É só que eu me sinto usando uma máscara agora também. Mas eu não sei até onde tem uma máscara e até onde minha imagem é real. Porque eu me sinto irritada, cansada, frustrada, decepcionada, magoada mais uma vez. E por algum motivo, estou tentando esconder isso. E por algum motivo, não está dando certo.
Confusão de novo. E eu não consigo explicar. E não consigo achar nem o sentido nem a falta de sentido em tudo. Tudo estranho por dentro.
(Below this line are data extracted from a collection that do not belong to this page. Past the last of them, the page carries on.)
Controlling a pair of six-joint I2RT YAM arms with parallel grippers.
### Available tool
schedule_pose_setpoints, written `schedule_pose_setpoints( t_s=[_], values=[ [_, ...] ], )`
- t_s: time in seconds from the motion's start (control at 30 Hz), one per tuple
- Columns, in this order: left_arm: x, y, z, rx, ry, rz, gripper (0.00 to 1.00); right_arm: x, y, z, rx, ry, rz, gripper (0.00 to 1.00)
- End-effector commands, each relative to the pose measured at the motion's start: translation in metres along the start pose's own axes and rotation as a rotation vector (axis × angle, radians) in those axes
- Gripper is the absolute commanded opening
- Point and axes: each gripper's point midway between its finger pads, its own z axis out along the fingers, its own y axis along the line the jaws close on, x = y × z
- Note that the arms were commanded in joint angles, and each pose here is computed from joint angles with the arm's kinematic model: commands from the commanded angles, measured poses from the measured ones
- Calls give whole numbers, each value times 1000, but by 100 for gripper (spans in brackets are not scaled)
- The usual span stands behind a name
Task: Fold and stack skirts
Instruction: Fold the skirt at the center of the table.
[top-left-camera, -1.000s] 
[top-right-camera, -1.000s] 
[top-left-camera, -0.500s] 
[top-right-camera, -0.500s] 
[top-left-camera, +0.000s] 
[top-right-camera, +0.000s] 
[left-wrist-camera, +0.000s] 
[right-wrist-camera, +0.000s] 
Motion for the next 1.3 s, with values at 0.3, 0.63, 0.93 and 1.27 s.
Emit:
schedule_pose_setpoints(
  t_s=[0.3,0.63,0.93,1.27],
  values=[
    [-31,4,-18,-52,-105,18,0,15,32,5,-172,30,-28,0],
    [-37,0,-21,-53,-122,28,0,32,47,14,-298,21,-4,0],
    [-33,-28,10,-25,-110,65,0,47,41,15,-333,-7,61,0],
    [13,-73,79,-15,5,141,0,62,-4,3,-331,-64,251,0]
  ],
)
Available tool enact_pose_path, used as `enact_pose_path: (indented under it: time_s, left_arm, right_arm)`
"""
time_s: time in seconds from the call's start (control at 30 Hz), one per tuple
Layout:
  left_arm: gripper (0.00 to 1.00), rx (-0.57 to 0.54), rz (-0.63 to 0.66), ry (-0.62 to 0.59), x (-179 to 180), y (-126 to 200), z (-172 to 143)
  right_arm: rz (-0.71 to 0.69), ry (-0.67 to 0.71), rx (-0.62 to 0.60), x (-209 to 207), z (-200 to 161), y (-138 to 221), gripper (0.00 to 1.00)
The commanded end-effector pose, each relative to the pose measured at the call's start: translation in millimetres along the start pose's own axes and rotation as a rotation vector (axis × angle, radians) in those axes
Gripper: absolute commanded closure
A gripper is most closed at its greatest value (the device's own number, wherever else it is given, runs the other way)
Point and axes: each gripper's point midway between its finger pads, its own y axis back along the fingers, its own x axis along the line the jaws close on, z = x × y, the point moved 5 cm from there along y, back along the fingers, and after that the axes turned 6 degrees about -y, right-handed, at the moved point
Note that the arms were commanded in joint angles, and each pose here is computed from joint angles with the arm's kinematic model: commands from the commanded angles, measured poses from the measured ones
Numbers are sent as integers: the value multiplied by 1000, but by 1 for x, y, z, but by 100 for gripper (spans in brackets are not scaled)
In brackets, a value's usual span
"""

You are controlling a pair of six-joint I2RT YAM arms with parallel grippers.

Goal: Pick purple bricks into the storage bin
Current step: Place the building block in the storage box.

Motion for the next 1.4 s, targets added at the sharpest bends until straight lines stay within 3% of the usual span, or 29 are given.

Tudo uma bagunça só e não sei nem por onde começo a arrumar, a colocar as coisas no seu devido lugar, porque as paredes estão andando e o teto caiu e o chão se rachou. Roubaram as prateleiras, quebraram o vidro das janelas. E nunca vou achar os lugares de antes, porque os lugares de antes não existem mais.
E quando alguém diz que tem coisas que nunca voltam, eu penso comigo que essas coisas não são só algumas. São todas. Nada volta nunca. Nunca mais é a mesma coisa.
Cérebro sobrecarregado. Cerebelo cicatrizando. Bulbo tomando conta do corpo todo. Porque daqui a pouco, defender-se e se esconder vão ser atos reflexos e instintivos.